- _WHAT IS REQUIRED_
Give back every record exactly, images excluded.

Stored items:
________________
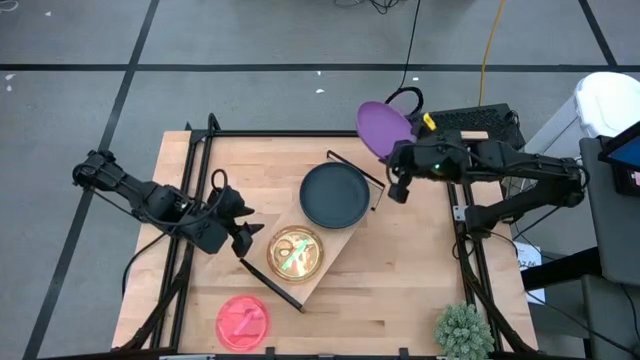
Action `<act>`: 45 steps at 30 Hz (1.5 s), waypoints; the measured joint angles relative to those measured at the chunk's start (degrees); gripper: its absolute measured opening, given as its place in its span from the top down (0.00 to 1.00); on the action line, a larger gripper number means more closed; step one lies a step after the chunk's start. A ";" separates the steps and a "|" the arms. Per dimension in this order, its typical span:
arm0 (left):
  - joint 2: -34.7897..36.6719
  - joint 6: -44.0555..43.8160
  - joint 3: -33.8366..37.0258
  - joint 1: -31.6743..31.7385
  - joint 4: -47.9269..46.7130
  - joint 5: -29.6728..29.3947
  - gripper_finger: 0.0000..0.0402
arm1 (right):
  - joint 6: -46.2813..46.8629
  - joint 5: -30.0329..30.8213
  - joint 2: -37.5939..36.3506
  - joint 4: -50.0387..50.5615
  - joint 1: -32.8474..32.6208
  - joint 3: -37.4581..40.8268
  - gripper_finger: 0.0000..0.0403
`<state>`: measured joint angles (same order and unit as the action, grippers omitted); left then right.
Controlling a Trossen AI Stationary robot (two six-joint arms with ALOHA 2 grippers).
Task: Place and stack plates onto a shelf
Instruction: Stack the purple plate on top of the black plate on the shelf
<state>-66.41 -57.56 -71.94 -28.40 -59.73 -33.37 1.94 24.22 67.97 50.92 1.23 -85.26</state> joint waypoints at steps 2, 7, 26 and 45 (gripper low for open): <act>-0.01 -0.07 0.00 -0.49 0.00 0.35 0.37 | 1.14 0.13 1.57 1.34 -1.49 -1.84 1.00; -0.02 -0.18 0.00 -1.82 0.00 0.37 0.37 | 2.94 3.93 5.12 3.77 -5.26 -6.74 1.00; -0.02 -10.82 0.00 -13.16 0.00 0.55 0.36 | 9.62 7.75 11.28 0.88 -18.11 -13.58 1.00; -0.07 -18.18 0.00 -25.05 0.03 0.48 0.37 | 7.02 7.36 21.20 -8.27 -19.34 -13.58 1.00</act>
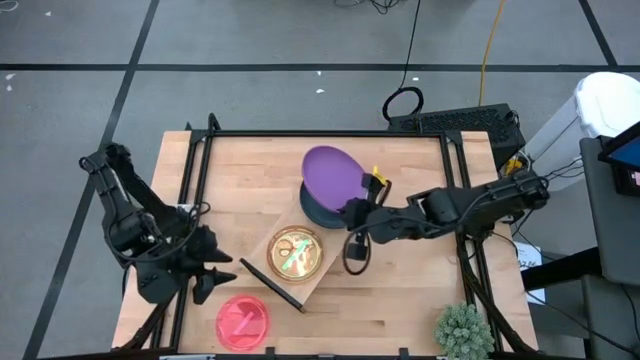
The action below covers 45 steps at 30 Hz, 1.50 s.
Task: Place and stack plates onto a shelf
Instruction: Stack the purple plate on top of the black plate on the shelf
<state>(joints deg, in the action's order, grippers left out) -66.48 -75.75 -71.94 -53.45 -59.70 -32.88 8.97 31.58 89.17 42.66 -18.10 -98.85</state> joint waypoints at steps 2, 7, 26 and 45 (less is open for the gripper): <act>-0.29 0.04 0.00 -0.55 0.00 -0.02 0.37 | -0.02 -0.01 0.63 0.33 0.72 0.00 0.99; -2.00 0.70 0.00 -1.23 -0.02 -0.20 0.37 | -0.63 -0.11 1.77 0.86 3.29 0.16 0.99; -7.71 -2.82 0.02 -1.95 0.02 -0.17 0.37 | -2.41 -6.60 5.46 4.01 5.79 1.75 0.99; -7.69 -2.36 0.02 -1.92 0.07 -0.17 0.37 | -2.06 -9.34 5.46 6.21 6.14 1.75 0.99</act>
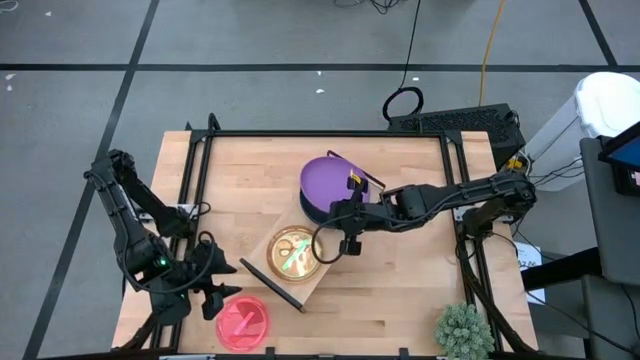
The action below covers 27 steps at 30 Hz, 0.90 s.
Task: Place and stack plates onto a shelf
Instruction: Stack the purple plate on top of the black plate on the shelf, then stack the pink plate on top of the green plate on the shelf
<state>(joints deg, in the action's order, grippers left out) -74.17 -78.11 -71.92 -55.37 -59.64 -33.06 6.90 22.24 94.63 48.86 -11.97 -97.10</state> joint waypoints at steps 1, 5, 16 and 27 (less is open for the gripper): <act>0.00 -0.01 0.00 0.00 0.00 0.00 0.37 | 0.24 0.00 0.02 0.15 0.07 0.00 0.98; 0.00 -0.04 0.00 0.00 0.00 0.02 0.37 | 1.67 -0.02 0.00 0.60 0.52 0.00 0.91; 0.00 -0.09 0.00 -0.26 0.07 0.03 0.37 | 1.95 -0.04 -0.29 -0.88 0.45 0.00 0.77; 0.02 -2.99 0.00 -3.15 0.20 0.26 0.37 | 5.33 -3.34 -2.16 -1.41 0.04 0.04 0.74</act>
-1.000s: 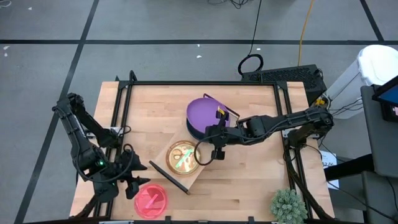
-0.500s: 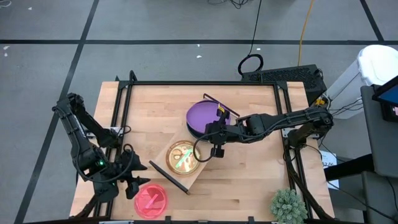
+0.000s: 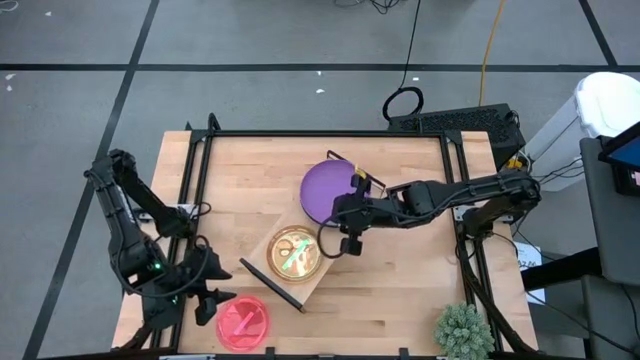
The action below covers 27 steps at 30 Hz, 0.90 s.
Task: Place and stack plates onto a shelf
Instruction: Stack the pink plate on top of the green plate on the shelf
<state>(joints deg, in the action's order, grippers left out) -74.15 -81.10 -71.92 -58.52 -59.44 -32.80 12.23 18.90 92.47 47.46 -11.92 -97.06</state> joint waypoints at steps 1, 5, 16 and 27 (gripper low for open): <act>0.00 -0.28 0.00 -0.43 0.04 0.00 0.37 | 0.72 0.00 -0.24 -0.06 -0.17 0.00 0.74; -0.52 -0.48 0.00 -2.14 0.85 0.04 0.37 | 3.39 -0.31 -2.33 -1.03 -0.98 0.00 0.74; -8.14 12.89 1.68 -7.11 10.28 8.70 0.37 | 13.53 0.28 -6.82 -3.49 -5.44 0.00 0.74; -18.79 28.38 1.70 -8.09 13.71 17.72 0.37 | 18.71 0.33 -7.10 -2.31 -9.60 0.00 0.74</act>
<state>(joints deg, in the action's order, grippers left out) -92.94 -52.72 -70.22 -66.61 -45.73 -15.08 30.94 19.23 85.36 45.14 -21.52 -97.06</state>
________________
- _SOLUTION TO THE EXERCISE_
Action `<act>`: 45 steps at 30 Hz (1.5 s), waypoints; the measured joint angles relative to those measured at the chunk's start (degrees); gripper: its absolute measured opening, given as its place in its span from the top down (0.00 to 1.00); on the action line, a larger gripper number means more closed; step one lies a step after the chunk's start. A ";" separates the steps and a "|" the arms. Per dimension in this order, its typical span:
arm0 (left):
  - joint 2: -34.7897..36.6719
  - joint 6: -44.0555..43.8160
  - joint 3: -33.8366..37.0258
  - joint 1: -31.6743..31.7385
  - joint 4: -47.9269..46.7130
  - joint 5: -29.6728..29.3947
  - gripper_finger: 0.0000..0.0402
arm1 (right):
  - joint 6: -46.2813..46.8629
  - joint 5: -30.0329..30.8213
  - joint 2: -37.5939..36.3506
  - joint 4: -50.0387..50.5615
  - joint 1: -32.8474..32.6208
  - joint 3: -37.4581..40.8268
  - gripper_finger: 0.0000..0.0403
`<state>`: measured joint angles (same order and unit as the action, grippers omitted); left then right.
Controlling a Trossen AI Stationary robot (two six-joint arms with ALOHA 2 grippers).
Task: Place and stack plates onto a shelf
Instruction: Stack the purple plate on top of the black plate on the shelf
<state>-66.41 -57.56 -71.94 -28.40 -59.73 -33.37 1.94 24.22 67.97 50.92 1.23 -85.26</state> joint waypoints at steps 2, 7, 26 and 45 (gripper low for open): <act>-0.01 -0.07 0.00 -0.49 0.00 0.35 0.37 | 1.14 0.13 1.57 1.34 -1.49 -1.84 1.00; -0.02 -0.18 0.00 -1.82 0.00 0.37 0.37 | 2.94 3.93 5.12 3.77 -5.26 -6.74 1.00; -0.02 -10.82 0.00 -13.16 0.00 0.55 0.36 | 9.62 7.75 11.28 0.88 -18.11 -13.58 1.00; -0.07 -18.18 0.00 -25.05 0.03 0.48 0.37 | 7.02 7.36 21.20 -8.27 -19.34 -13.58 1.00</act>
The action below covers 45 steps at 30 Hz, 1.50 s.
Task: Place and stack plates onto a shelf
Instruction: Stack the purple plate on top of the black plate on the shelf
<state>(joints deg, in the action's order, grippers left out) -66.48 -75.75 -71.94 -53.45 -59.70 -32.88 8.97 31.58 89.17 42.66 -18.10 -98.85</state> joint waypoints at steps 2, 7, 26 and 45 (less is open for the gripper): <act>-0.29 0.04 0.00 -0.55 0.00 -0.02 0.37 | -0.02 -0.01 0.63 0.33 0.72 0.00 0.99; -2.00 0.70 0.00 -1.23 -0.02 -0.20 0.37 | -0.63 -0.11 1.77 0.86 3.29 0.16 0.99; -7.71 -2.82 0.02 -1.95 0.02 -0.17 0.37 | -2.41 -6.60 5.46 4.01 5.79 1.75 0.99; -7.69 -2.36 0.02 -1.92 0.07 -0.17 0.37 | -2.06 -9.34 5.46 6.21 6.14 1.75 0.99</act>
The action below covers 27 steps at 30 Hz, 0.90 s.
Task: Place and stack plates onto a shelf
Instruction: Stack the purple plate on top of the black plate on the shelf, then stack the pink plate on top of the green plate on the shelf
<state>(joints deg, in the action's order, grippers left out) -74.17 -78.11 -71.92 -55.37 -59.64 -33.06 6.90 22.24 94.63 48.86 -11.97 -97.10</state> joint waypoints at steps 1, 5, 16 and 27 (less is open for the gripper): <act>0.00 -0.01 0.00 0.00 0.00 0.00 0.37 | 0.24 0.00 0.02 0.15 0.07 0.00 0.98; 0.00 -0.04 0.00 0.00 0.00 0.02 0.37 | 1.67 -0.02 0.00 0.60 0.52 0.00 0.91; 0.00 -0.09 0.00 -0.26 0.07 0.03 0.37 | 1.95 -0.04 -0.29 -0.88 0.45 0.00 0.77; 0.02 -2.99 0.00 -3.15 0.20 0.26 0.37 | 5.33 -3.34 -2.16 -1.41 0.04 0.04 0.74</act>
-1.000s: 
-0.500s: 
+0.000s: 
The action below covers 27 steps at 30 Hz, 0.90 s.
Task: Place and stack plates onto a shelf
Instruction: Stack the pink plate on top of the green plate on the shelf
<state>(joints deg, in the action's order, grippers left out) -74.15 -81.10 -71.92 -58.52 -59.44 -32.80 12.23 18.90 92.47 47.46 -11.92 -97.06</state> joint waypoints at steps 1, 5, 16 and 27 (gripper low for open): <act>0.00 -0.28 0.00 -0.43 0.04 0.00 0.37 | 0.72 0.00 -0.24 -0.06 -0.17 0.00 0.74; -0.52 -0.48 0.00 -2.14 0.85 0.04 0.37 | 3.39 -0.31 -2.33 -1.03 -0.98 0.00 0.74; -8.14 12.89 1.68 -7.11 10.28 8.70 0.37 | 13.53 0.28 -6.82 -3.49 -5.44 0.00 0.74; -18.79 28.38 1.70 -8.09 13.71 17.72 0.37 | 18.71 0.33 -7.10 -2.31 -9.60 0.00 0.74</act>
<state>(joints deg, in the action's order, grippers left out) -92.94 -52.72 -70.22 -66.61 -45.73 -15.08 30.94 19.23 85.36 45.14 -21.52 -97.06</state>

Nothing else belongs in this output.